RECORDED DATA
- - - -
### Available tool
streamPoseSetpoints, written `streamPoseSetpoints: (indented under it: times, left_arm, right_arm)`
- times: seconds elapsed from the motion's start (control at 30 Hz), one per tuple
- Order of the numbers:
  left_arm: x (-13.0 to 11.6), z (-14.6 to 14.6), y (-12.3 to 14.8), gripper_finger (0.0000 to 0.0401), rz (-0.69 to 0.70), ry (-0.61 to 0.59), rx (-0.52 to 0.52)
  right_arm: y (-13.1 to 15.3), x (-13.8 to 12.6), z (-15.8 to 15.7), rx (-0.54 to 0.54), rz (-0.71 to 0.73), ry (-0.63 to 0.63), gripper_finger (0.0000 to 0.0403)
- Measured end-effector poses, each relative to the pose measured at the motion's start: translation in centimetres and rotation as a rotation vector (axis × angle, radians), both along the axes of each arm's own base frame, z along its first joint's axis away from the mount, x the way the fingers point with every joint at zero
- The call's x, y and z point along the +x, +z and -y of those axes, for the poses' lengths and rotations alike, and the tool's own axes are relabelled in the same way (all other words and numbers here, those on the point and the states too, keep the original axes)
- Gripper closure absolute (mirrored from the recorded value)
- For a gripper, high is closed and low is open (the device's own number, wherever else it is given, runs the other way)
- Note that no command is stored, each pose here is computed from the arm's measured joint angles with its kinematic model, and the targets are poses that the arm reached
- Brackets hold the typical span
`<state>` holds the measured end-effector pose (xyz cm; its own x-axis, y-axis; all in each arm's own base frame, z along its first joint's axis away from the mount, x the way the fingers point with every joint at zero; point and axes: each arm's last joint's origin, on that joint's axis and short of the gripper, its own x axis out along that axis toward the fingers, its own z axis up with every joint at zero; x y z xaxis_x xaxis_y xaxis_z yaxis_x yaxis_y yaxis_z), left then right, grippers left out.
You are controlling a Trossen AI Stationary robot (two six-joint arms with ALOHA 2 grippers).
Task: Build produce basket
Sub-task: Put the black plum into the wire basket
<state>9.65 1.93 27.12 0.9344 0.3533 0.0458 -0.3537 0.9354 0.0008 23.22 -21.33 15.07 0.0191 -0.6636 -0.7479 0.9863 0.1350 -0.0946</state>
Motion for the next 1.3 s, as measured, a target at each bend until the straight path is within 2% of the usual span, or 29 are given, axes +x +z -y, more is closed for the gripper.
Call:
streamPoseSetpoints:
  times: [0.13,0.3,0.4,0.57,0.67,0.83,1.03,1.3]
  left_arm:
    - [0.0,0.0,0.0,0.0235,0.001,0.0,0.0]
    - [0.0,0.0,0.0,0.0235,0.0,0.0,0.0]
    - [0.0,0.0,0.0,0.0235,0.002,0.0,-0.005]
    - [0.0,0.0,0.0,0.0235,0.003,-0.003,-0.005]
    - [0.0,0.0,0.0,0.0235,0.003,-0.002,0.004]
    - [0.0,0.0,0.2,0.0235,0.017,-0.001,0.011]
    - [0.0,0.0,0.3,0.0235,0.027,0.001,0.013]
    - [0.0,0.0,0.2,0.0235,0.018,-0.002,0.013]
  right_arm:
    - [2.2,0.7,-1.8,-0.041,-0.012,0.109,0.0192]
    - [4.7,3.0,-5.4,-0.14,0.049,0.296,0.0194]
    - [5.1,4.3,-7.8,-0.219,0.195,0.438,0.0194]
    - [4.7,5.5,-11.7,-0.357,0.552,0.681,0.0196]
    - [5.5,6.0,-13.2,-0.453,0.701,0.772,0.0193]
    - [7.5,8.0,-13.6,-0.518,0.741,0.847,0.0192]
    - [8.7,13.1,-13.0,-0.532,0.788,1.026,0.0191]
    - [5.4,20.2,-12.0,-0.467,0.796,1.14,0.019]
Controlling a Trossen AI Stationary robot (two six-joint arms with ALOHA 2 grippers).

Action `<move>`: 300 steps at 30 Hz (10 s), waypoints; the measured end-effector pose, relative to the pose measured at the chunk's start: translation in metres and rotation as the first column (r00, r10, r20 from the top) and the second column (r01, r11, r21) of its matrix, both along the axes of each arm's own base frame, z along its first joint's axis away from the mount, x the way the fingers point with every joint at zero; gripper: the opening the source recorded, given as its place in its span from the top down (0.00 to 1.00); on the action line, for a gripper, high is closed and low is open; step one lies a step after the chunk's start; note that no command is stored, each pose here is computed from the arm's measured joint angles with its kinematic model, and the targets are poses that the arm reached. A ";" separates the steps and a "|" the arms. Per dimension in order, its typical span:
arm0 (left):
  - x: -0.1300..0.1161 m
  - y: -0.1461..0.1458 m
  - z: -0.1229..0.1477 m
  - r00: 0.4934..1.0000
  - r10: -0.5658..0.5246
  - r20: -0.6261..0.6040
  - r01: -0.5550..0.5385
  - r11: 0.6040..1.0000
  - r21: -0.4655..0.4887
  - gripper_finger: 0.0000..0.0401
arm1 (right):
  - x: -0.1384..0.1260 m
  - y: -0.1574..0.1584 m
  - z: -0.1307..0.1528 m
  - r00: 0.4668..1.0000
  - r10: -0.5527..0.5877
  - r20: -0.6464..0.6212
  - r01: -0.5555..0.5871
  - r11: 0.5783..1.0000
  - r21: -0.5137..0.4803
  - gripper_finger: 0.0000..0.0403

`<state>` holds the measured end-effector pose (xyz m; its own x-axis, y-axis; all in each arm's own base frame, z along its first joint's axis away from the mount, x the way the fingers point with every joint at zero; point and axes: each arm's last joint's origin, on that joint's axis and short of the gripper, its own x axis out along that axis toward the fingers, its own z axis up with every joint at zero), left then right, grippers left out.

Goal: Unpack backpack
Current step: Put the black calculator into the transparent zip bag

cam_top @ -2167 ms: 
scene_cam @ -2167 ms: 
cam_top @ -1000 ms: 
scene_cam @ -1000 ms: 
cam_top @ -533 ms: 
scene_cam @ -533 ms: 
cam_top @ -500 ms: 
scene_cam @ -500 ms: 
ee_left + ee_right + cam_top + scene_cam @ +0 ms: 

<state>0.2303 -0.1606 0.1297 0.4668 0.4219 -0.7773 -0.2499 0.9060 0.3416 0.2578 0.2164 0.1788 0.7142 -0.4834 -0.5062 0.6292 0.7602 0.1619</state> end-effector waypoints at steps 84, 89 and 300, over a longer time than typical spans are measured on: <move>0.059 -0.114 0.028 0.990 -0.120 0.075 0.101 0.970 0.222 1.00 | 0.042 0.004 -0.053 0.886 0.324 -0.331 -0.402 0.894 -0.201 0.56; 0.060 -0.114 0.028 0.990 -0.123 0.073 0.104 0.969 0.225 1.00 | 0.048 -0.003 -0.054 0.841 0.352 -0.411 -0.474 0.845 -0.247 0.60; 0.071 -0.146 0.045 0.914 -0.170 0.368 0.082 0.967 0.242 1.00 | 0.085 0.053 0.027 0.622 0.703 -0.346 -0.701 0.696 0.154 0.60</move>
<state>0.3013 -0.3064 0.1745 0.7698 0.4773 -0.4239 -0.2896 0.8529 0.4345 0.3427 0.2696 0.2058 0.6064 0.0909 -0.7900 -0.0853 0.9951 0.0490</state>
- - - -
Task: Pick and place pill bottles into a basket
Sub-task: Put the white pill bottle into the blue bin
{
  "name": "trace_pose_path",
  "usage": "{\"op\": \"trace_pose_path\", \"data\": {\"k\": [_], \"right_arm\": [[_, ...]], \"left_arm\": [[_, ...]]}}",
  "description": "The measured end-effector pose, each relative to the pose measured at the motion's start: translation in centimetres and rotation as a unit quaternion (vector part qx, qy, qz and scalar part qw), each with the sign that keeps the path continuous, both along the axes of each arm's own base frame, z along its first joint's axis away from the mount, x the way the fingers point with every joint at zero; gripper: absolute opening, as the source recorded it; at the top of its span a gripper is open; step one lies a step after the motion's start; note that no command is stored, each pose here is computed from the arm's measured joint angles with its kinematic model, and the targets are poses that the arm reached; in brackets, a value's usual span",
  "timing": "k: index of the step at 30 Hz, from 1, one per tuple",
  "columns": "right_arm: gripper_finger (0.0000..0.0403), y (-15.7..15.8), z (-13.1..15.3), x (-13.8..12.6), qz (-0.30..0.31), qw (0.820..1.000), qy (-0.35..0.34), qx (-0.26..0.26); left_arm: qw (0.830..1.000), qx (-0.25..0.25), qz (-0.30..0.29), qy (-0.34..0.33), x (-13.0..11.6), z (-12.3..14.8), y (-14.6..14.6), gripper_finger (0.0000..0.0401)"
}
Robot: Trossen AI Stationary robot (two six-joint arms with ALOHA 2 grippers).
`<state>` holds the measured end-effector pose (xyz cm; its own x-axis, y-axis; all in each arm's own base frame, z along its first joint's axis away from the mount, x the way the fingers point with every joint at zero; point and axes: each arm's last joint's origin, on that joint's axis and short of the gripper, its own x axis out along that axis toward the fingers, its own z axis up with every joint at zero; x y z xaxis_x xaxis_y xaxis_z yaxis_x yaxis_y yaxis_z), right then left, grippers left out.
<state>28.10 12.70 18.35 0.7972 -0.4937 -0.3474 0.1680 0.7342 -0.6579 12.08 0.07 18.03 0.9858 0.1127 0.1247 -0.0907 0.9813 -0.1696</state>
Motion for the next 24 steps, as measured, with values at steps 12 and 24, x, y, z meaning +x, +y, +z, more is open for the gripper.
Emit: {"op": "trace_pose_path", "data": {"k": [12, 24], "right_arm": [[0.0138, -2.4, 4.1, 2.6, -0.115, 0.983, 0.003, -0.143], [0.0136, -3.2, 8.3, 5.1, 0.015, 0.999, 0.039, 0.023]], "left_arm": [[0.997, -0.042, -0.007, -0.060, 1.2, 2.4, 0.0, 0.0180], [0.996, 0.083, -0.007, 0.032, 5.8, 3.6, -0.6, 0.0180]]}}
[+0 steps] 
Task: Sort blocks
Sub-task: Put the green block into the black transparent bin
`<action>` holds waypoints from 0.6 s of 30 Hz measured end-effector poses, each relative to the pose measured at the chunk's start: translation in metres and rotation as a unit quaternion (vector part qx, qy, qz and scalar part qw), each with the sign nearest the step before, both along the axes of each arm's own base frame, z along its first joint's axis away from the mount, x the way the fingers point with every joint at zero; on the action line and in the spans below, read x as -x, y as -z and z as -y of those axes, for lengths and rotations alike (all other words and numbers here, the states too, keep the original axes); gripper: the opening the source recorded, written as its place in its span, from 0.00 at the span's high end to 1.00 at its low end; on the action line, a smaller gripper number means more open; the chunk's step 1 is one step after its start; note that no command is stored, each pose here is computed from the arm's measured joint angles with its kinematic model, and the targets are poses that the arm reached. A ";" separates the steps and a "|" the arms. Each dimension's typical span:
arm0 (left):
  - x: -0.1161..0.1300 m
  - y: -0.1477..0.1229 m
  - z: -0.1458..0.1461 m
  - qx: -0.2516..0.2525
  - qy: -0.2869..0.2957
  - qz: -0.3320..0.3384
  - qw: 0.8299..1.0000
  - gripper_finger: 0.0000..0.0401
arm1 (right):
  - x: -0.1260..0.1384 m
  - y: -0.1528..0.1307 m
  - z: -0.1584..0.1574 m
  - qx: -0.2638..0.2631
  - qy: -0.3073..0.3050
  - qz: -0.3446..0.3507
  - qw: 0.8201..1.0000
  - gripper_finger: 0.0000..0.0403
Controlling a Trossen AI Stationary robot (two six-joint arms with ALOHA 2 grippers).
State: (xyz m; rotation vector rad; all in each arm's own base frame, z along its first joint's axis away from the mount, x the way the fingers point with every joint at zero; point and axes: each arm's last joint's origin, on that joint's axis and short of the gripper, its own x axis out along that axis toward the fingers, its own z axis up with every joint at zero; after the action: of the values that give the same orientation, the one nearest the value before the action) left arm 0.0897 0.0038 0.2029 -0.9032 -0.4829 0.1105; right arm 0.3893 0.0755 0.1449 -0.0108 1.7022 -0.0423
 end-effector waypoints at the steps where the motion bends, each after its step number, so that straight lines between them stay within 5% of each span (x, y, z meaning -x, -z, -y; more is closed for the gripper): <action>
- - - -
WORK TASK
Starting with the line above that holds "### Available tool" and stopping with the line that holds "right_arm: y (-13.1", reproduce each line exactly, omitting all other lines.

ANSWER BOX
### Available tool
streamPoseSetpoints, written `streamPoseSetpoints: (indented under it: times, left_arm, right_arm)`
- times: seconds elapsed from the motion's start (control at 30 Hz), one per tuple
- Order of the numbers:
  left_arm: x (-13.0 to 11.6), z (-14.6 to 14.6), y (-12.3 to 14.8), gripper_finger (0.0000 to 0.0401), rz (-0.69 to 0.70), ry (-0.61 to 0.59), rx (-0.52 to 0.52)
  right_arm: y (-13.1 to 15.3), x (-13.8 to 12.6), z (-15.8 to 15.7), rx (-0.54 to 0.54), rz (-0.71 to 0.73), ry (-0.63 to 0.63), gripper_finger (0.0000 to 0.0403)

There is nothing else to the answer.